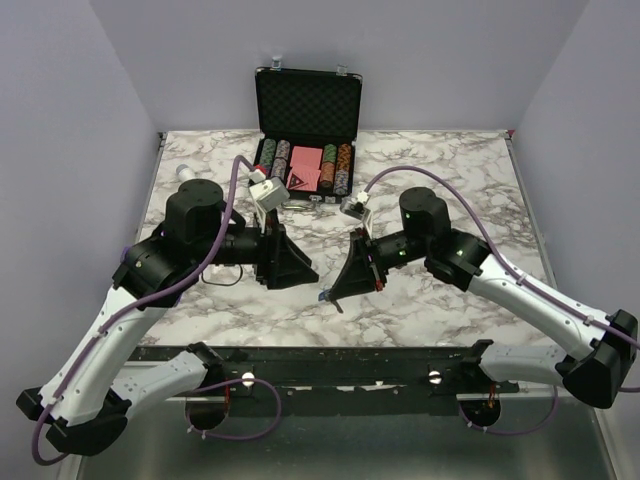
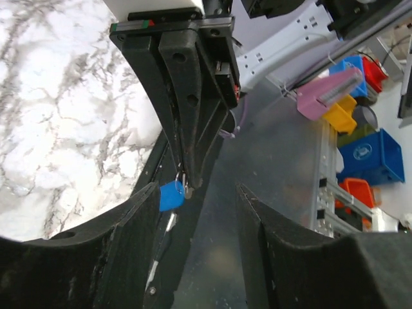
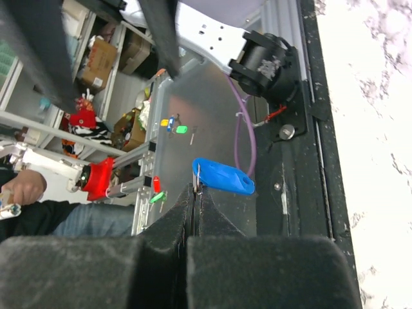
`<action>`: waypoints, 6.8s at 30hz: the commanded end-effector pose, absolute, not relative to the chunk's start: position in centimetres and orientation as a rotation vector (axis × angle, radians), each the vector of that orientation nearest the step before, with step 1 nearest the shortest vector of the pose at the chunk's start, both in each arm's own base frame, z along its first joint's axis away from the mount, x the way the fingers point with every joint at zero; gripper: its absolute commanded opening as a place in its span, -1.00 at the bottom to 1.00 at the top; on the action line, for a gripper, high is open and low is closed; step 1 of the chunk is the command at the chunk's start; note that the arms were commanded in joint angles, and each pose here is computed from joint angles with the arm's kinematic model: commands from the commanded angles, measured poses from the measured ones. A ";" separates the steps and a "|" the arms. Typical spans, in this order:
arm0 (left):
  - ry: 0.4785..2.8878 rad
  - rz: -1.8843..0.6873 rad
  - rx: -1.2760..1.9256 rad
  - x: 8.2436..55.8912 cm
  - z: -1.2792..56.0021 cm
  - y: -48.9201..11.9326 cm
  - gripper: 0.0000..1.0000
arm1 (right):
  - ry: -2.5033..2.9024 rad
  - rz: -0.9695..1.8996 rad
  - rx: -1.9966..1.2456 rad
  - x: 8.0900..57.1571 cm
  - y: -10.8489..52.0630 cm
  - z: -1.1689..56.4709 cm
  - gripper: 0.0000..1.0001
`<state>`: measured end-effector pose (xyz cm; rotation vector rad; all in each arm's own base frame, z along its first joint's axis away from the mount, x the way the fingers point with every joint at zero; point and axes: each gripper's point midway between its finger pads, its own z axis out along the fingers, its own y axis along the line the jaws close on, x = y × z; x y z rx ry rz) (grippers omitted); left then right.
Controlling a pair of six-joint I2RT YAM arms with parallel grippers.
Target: Remove the keys from the keyring
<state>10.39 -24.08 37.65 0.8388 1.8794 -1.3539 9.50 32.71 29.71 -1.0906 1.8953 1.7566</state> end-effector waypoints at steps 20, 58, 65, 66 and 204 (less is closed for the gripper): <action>1.940 -1.406 1.042 7.7 36.4 -25.1 -0.17 | 1.760 1.709 -1.158 7.3 33.7 34.0 -0.99; 1.832 -1.544 0.782 7.0 39.0 -25.9 -0.55 | 1.616 1.685 -1.089 6.5 33.6 38.6 -0.99; 1.840 -1.538 0.766 6.9 39.1 -26.0 -0.65 | 1.584 1.678 -1.077 6.6 33.5 39.4 -0.99; 1.842 -1.538 0.765 6.9 39.1 -26.0 -0.72 | 1.577 1.677 -1.076 6.7 33.5 39.5 -0.99; 1.576 -1.505 0.454 10.3 44.3 -24.6 -1.00 | 1.463 1.620 -0.528 12.6 33.4 45.3 0.15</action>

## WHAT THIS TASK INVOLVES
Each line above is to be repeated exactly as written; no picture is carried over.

## RESPONSE
`<action>`: waypoints, 6.8s at 30hz: the commanded end-effector pose, absolute, not relative to the chunk's start: position in centimetres and orientation as a rotation vector (axis × angle, radians), each the vector of that orientation nearest the step before, with step 1 nearest the shortest vector of the pose at the chunk's start, both in each arm's own base frame, z along its first joint's axis away from the mount, x the way the fingers point with every joint at zero; gripper: its absolute commanded opening as a place in its span, -1.00 at the bottom to 1.00 at the top; on the action line, for a gripper, high is open and low is closed; step 1 of the chunk is the command at the chunk's start; note that the arms were commanded in joint angles, and each pose here is computed from joint angles with the arm's kinematic model: commands from the commanded angles, measured poses from the measured ones. A ";" separates the steps and a "|" the arms. Typical spans, in this order:
arm0 (left):
  - ry: 0.4785..2.8878 rad
  - rz: -1.8843..0.6873 rad
  - rx: -1.2760..1.9256 rad
  - x: 8.2436..55.8912 cm
  - z: -1.2792..56.0021 cm
  - y: -48.9201..11.9326 cm
  - gripper: 0.0000..1.0000
arm1 (right):
  - ry: -2.5033..2.9024 rad
  - rz: -0.9695..1.8996 rad
  - rx: -1.9966..1.2456 rad
  - x: 8.0900..57.1571 cm
  - y: -10.8489..52.0630 cm
  - z: -1.1689..56.4709 cm
  - gripper: 0.0000..1.0001
`<state>`: measured end-effector pose (xyz cm; rotation vector rad; all in each arm's own base frame, z along its first joint's axis away from the mount, x the way the fingers point with every joint at zero; point and axes: each gripper's point midway between its finger pads, its own z axis out along the fingers, its own y axis along the line the jaws close on, x = y × z; x y z rx ry rz) (grippers omitted); left then right.
Controlling a pair of six-joint I2RT YAM arms with parallel grippers.
Target: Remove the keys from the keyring
<state>10.39 -24.08 37.65 0.8388 1.8794 -1.3539 9.50 32.71 29.71 -1.0906 1.8953 1.7566</state> end-effector waypoints at steps 20, 58, 65, 66 and 204 (less is closed for the gripper): <action>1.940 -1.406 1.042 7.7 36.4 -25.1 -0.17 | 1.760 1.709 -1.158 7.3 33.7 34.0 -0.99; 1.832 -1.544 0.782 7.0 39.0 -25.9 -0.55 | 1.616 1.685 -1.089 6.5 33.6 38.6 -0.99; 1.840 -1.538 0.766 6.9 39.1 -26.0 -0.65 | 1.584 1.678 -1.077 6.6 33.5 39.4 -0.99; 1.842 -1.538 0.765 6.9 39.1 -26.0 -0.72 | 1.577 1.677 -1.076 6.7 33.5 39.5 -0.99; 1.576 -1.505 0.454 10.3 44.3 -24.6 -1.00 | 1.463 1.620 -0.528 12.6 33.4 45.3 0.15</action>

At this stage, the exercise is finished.